Raihanah hanya bisa menghela napasnya panjang, semua pilihan yang diberikan ibunya benar-benar berat baginya.
Menikah dengan laki-laki lain di saat dia tidak mengenal dekat laki-laki manapun, itu juga berat baginya.
Dengan siapa ia harus menikah? Tidak mungkin kan asal tunjuk orang dan menikah dengannya? Bagaimana jika orang yang ia tunjuk justru membawanya pada hal yang lebih sulit lagi. Sulit mencari laki-laki baik zaman sekarang bukan? Begitu pikir Raihanah.
"Sudah ya Bu, sekarang Ibu istirahat saja, hal itu biar Hanah yang pikirkan nanti."
Kemudian Raihanah pun menuntun ibunya masuk ke dalam kamar. "Istirahat saja dulu Bu, Hanah mohon jangan dipikirkan, Hanah janji Hanah tidak akan menikah dengan Juragan Karsa, Ibu tenang ya," ucapnya.

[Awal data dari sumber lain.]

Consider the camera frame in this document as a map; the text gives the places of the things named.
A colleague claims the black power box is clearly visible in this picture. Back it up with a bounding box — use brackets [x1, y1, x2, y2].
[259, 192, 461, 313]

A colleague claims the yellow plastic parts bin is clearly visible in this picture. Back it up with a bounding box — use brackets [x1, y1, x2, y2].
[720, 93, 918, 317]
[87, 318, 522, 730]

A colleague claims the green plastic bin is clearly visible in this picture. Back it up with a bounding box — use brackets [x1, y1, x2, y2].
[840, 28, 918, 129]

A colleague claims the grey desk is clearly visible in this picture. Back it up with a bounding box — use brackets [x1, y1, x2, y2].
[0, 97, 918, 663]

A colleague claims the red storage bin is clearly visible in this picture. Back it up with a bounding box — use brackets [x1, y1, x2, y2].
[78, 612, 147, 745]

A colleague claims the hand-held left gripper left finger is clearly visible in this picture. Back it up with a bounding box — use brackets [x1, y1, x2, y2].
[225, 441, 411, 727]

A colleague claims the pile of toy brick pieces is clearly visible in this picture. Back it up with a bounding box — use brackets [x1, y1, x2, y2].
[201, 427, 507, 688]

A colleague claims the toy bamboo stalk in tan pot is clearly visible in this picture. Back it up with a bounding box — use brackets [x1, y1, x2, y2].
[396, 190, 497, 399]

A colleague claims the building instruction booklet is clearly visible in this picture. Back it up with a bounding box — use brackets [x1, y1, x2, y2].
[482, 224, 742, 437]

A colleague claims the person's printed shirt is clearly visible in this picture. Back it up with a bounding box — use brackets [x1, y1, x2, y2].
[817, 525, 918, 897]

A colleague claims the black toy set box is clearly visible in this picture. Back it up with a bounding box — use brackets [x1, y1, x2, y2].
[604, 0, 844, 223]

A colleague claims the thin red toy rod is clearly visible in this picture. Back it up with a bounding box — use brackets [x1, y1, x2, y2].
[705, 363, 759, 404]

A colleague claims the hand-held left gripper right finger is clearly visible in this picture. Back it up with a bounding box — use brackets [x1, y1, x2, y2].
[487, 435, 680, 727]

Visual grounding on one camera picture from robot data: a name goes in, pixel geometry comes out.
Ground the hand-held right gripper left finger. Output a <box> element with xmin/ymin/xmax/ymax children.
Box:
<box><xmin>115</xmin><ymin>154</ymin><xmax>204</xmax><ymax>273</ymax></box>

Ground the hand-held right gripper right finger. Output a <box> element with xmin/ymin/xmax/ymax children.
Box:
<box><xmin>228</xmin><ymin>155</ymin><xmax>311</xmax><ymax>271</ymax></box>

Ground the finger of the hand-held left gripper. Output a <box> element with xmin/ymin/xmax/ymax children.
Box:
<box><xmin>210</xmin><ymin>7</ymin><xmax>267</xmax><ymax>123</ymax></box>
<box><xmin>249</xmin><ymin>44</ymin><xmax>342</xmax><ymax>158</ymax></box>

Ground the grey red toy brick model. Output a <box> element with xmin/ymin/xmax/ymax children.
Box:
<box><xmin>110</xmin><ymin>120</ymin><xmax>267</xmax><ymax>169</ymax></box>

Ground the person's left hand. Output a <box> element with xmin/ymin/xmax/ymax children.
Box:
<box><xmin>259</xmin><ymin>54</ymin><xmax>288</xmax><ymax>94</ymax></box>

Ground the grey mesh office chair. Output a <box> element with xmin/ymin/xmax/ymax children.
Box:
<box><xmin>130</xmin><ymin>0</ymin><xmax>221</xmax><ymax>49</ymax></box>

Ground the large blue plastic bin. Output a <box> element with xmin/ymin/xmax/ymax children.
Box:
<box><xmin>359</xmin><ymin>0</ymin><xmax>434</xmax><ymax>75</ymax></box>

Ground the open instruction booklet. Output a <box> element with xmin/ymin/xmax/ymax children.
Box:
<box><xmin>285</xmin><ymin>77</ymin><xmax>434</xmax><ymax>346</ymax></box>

"Janji ya Hanah," ucap Bu Salamah.
Raihanah pun terpaksa berjanji, ia benar-benar tidak mau membuat ibunya khawatir, tapi mungkinkah ia bisa menepati janjinya itu sementara ia benar-benar belum mendapatkan petunjuk harus bagaimana dia menghadapi masalahnya.
"Ini sudah sore, Ibu istirahat, Hanah mau mandi, nanti sepulang Hanah dari Masjid, kita makan sama-sama ya Bu," ucap Raihanah, kemudian ia pun keluar dari kamar ibunya.
Raihanah duduk di dapur seorang diri, mencoba mencari jalan keluar untuk masalahnya.
"Ke mana aku harus mencari pinjaman sebesar itu?" gumam Raihanah.
Hingga ia teringat dengan perkataan ibunya, supaya ia meminjam uang itu dari majikannya. "Tidak mungkin Hanah, kamu benar-benar baru mengenalnya," ucapnya.
"Tapi jika tidak dicoba mana tahu hasilnya, bukan? Mungkin lebih baik besok aku mencoba meminjam dari Mas Dokter."
Keesokan harinya setelah menyiapkan sarapan untuk ibunya, dan juga hal lainnya supaya ibunya tidak perlu menjangkau terlalu jauh. Raihanah pun pamit untuk pergi ke rumah majikannya, ia harus bekerja hari ini.
Namun sepanjang perjalanan, Raihanah terus memikirkan niatnya untuk mencoba meminjam uang dari majikannya, ia benar-benar masih ragu, takut jika majikannya justru berpikiran hal lain, bagaimana jika dia justru dipecat?
"Astaghfirulloh," ucap Raihanah, tak seharusnya ia berpikir negatif.
Setelah cukup jauh melangkah, Raihanah pun tiba di rumah tempat ia bekerja hari ini, sepi mungkin majikannya belum pulang dinas, begitu pikir Raihanah.
Wanita itu pun segera memulai menyiapkan sarapan seperti pesan Mas Dokter kemarin, supaya saat laki-laki itu pulang, sarapan sudah tersedia.
Ditengah kegiatannya memasak, pikiran Raihanah terbesit sebuah perandaian. 'Mungkin seperti ini rasanya seorang istri saat menanti suaminya pulang bekerja,' ucapnya di dalam hati.
Raihanah pun langsung menggeleng, mengenyahkan bayangan yang begitu mustahil di benak pikirannya. "Tidak mungkin," gumamnya. Kemudian, Raihanah pun mencoba kembali fokus dengan pekerjaannya.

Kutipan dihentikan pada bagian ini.